One of the things that we want to figure out is, how do we best serve educators? Educators are busy. They have a lot going on all day, and they have a lot of different needs in their classrooms. So how can we best [offer] them these effective practices, these research-based ways of working with multilingual learners in a way that’s effective for them.
Are there concerns over how English learners will be prioritized under the new federal administration?
We’re all watching and learning together what the federal level approach will be, but as an organization, we are really led by what our states want. We will be thinking about what each individual state wants from us and asks for.
How will WIDA continue to invest in professional development?
I know that the team is in the process of taking feedback that they’ve received from teachers at the [WIDA annual] conference, as well as in some other formats, to really build out that plan of what that can look like, and again, figuring out what state partners want and need.
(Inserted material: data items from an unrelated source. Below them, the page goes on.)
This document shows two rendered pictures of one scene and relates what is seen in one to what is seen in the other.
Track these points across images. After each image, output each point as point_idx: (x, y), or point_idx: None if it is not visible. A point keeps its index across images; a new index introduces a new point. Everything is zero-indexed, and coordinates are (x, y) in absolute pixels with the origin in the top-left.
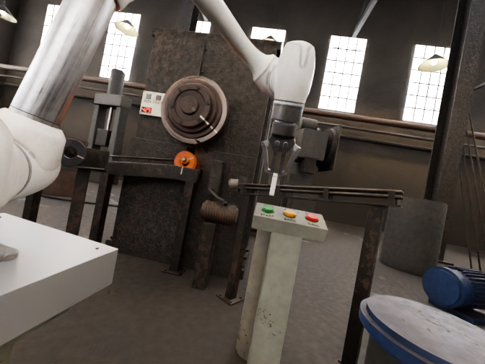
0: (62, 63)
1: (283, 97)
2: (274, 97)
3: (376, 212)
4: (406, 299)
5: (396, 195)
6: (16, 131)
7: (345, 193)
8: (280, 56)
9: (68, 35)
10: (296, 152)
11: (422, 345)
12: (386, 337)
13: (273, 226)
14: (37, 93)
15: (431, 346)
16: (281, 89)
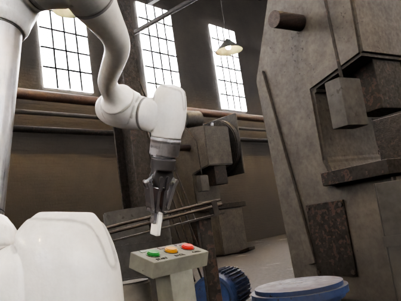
0: (11, 134)
1: (170, 135)
2: (157, 134)
3: (206, 226)
4: (265, 283)
5: (218, 203)
6: (12, 235)
7: (174, 215)
8: (162, 98)
9: (12, 98)
10: (175, 184)
11: (307, 288)
12: (292, 297)
13: (170, 267)
14: (2, 179)
15: (309, 287)
16: (169, 129)
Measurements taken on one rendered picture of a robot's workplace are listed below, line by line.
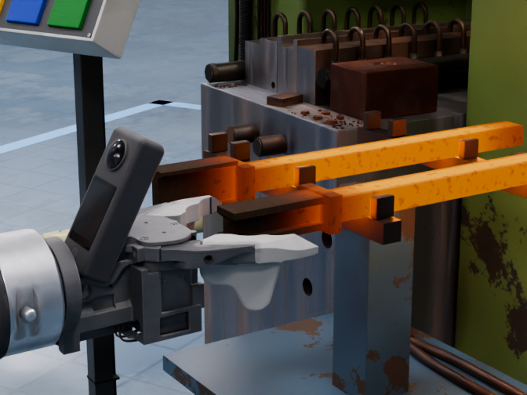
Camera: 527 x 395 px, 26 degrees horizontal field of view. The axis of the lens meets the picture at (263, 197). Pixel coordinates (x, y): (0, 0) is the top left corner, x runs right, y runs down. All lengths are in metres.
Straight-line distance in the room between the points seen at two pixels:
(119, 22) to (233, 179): 0.91
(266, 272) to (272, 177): 0.21
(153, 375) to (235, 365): 1.62
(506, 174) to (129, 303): 0.41
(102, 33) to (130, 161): 1.08
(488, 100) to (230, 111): 0.39
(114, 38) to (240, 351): 0.76
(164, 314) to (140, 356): 2.15
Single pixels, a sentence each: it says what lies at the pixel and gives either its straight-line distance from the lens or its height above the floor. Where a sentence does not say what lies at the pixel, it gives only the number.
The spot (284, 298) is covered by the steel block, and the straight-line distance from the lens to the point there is 1.63.
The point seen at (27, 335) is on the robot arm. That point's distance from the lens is 0.84.
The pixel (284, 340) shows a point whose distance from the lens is 1.38.
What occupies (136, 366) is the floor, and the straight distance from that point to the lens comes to 2.98.
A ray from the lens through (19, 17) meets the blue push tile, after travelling 2.03.
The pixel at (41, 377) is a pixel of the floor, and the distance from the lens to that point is 2.96.
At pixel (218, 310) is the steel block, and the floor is 0.56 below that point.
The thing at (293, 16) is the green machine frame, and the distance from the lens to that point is 1.90.
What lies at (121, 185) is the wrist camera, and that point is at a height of 1.01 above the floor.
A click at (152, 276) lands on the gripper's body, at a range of 0.87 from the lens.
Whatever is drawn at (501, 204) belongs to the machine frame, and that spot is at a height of 0.81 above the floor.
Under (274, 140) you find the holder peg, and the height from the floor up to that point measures 0.88.
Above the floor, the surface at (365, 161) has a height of 0.95.
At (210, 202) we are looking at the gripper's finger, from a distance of 1.00.
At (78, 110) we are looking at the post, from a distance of 2.15.
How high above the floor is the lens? 1.24
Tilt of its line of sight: 16 degrees down
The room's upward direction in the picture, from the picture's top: straight up
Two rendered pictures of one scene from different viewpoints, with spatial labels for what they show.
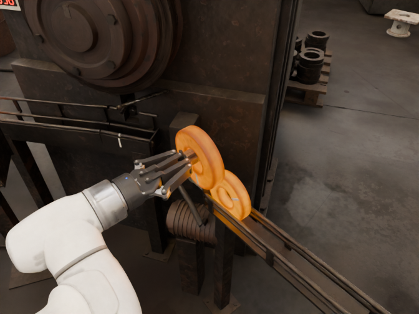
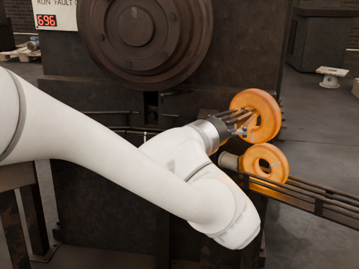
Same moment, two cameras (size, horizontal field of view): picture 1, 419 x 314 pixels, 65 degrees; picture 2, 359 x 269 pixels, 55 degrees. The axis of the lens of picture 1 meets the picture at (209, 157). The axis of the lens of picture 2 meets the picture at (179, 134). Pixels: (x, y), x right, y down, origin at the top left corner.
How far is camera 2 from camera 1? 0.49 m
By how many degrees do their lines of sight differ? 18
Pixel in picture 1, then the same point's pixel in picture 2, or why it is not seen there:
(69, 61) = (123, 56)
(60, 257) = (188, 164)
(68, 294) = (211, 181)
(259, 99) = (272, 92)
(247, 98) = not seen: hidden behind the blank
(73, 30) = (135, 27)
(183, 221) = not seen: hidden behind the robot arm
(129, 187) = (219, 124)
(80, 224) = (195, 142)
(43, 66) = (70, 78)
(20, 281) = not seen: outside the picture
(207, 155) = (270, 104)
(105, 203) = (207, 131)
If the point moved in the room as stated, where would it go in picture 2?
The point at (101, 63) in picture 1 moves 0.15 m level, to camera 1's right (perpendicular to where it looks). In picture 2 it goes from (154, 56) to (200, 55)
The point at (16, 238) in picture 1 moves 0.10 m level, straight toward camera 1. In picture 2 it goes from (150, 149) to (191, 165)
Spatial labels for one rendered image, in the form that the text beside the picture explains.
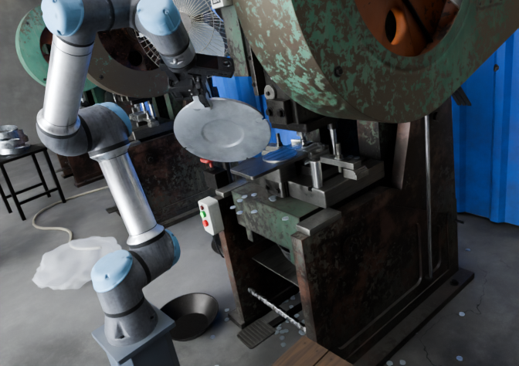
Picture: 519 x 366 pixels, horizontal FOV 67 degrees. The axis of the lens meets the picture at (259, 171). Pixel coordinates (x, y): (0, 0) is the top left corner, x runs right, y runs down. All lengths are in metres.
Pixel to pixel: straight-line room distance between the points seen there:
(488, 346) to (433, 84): 1.02
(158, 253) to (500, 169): 1.77
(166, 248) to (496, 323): 1.29
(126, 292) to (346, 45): 0.85
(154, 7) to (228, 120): 0.43
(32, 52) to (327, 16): 3.51
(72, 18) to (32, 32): 3.31
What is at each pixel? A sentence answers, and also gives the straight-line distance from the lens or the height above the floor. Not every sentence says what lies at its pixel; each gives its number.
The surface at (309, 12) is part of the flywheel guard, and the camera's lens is 0.80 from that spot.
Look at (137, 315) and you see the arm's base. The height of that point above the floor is 0.52.
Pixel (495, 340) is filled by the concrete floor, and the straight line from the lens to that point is 1.79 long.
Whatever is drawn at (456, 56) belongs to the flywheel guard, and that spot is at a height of 1.05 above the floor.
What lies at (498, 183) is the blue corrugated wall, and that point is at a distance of 2.39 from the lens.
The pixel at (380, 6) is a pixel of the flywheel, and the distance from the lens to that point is 1.09.
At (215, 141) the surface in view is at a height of 0.91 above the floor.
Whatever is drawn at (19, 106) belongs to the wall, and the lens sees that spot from 7.69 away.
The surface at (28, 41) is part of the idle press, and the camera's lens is 4.13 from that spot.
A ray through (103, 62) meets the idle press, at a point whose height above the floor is 1.17.
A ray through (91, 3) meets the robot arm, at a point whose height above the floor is 1.31.
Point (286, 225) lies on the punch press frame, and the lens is 1.30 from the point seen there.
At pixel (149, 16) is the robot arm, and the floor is 1.27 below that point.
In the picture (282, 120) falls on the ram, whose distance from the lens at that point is 1.33.
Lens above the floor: 1.21
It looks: 20 degrees down
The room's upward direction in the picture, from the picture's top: 10 degrees counter-clockwise
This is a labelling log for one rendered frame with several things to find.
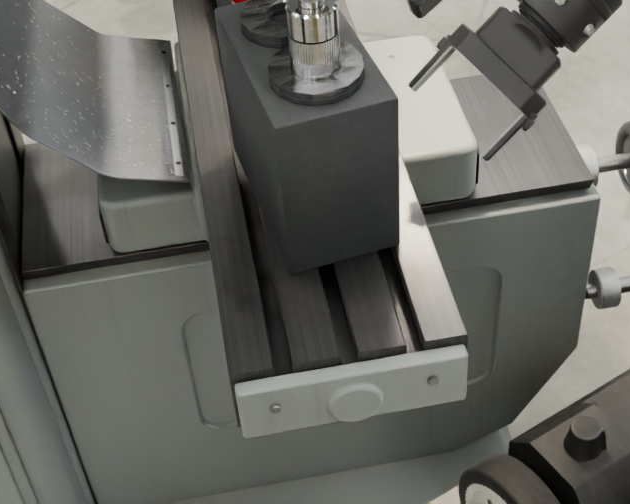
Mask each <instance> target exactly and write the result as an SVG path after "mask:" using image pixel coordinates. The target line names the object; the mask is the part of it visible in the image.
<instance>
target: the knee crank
mask: <svg viewBox="0 0 630 504"><path fill-rule="evenodd" d="M627 292H630V276H626V277H620V278H618V275H617V273H616V272H615V270H614V269H612V268H611V267H607V268H601V269H595V270H591V272H590V273H589V277H588V283H587V289H586V295H585V299H591V300H592V302H593V304H594V306H595V307H596V308H597V309H599V310H600V309H605V308H611V307H617V306H618V305H619V304H620V302H621V296H622V294H621V293H627Z"/></svg>
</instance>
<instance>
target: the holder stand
mask: <svg viewBox="0 0 630 504"><path fill-rule="evenodd" d="M286 1H287V0H249V1H245V2H240V3H236V4H232V5H227V6H223V7H218V8H216V9H215V12H214V13H215V20H216V27H217V34H218V41H219V48H220V55H221V62H222V69H223V76H224V83H225V90H226V97H227V104H228V111H229V118H230V125H231V131H232V138H233V145H234V150H235V152H236V154H237V156H238V159H239V161H240V163H241V165H242V168H243V170H244V172H245V174H246V177H247V179H248V181H249V183H250V186H251V188H252V190H253V192H254V194H255V197H256V199H257V201H258V203H259V206H260V208H261V210H262V212H263V215H264V217H265V219H266V221H267V224H268V226H269V228H270V230H271V233H272V235H273V237H274V239H275V242H276V244H277V246H278V248H279V251H280V253H281V255H282V257H283V259H284V262H285V264H286V266H287V268H288V271H289V272H290V273H291V274H295V273H298V272H302V271H305V270H309V269H313V268H316V267H320V266H324V265H327V264H331V263H334V262H338V261H342V260H345V259H349V258H353V257H356V256H360V255H363V254H367V253H371V252H374V251H378V250H382V249H385V248H389V247H392V246H396V245H398V244H399V243H400V201H399V99H398V97H397V95H396V94H395V92H394V91H393V89H392V88H391V86H390V85H389V83H388V82H387V80H386V79H385V77H384V76H383V74H382V73H381V71H380V70H379V68H378V67H377V65H376V64H375V62H374V61H373V59H372V58H371V56H370V55H369V53H368V52H367V50H366V49H365V47H364V45H363V44H362V42H361V41H360V39H359V38H358V36H357V35H356V33H355V32H354V30H353V29H352V27H351V26H350V24H349V23H348V21H347V20H346V18H345V17H344V15H343V14H342V12H341V11H340V9H339V8H338V16H339V34H340V53H341V67H340V69H339V70H338V71H337V72H336V73H335V74H333V75H332V76H329V77H327V78H324V79H317V80H310V79H304V78H301V77H299V76H297V75H295V74H294V73H293V72H292V70H291V66H290V56H289V45H288V34H287V23H286V12H285V3H286Z"/></svg>
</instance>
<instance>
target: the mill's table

I’ve recently heard from some content teachers who’ve taken some of WIDA’s professional learning and found it super helpful to them, and they thought it was very helpful to understand the language of math or the language of science and how that impacts what they can provide to multilingual learners in their classroom every day. So we’re hoping to expand upon that, but I don’t have specifics yet, as the team is still building out the plan and the process.
Editor’s note: Tim Boals, the last executive director of WIDA, remains with the organization as a senior principal investigator and hopes to organize a convening of researchers and educators on big ideas related to multilingual learners.